**Collected material**

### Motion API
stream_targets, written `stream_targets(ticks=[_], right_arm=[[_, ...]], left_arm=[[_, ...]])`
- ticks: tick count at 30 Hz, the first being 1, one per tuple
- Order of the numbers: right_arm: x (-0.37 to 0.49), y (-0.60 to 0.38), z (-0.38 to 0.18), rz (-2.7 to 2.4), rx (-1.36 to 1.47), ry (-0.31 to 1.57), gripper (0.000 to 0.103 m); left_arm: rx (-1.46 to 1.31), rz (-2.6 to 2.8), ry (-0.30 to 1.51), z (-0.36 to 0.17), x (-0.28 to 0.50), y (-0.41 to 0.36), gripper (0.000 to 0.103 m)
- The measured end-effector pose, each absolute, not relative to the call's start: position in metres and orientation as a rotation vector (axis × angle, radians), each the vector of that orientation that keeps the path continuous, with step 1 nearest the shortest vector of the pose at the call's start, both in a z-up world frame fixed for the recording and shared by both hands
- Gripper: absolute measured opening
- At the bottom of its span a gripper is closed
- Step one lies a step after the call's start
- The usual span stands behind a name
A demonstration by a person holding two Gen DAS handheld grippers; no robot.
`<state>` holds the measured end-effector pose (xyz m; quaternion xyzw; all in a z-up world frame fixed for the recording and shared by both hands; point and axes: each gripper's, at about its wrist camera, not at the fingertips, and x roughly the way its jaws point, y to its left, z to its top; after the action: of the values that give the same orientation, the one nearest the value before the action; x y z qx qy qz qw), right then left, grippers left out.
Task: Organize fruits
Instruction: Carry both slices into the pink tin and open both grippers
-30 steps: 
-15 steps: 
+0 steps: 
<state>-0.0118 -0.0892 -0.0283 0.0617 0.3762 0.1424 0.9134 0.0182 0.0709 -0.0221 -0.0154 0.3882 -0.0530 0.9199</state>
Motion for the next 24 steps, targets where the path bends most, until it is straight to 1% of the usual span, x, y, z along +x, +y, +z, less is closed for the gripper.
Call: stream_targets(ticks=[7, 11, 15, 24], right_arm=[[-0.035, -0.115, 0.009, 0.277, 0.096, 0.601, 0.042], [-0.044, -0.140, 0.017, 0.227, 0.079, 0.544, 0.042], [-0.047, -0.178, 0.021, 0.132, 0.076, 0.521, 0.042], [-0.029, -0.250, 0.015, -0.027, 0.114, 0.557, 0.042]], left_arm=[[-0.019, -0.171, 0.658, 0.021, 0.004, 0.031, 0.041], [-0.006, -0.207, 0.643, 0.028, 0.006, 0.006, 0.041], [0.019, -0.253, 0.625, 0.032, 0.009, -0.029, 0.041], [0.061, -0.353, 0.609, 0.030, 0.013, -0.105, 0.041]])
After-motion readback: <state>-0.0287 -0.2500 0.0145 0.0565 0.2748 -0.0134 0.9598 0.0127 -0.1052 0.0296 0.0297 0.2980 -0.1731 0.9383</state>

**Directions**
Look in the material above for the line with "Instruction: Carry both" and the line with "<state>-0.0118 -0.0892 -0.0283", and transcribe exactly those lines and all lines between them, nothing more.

**Response to this task**
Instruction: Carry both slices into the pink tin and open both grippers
-30 steps: 
-15 steps: 
+0 steps: 
<state>-0.0118 -0.0892 -0.0283 0.0617 0.3762 0.1424 0.9134 0.0182 0.0709 -0.0221 -0.0154 0.3882 -0.0530 0.9199</state>

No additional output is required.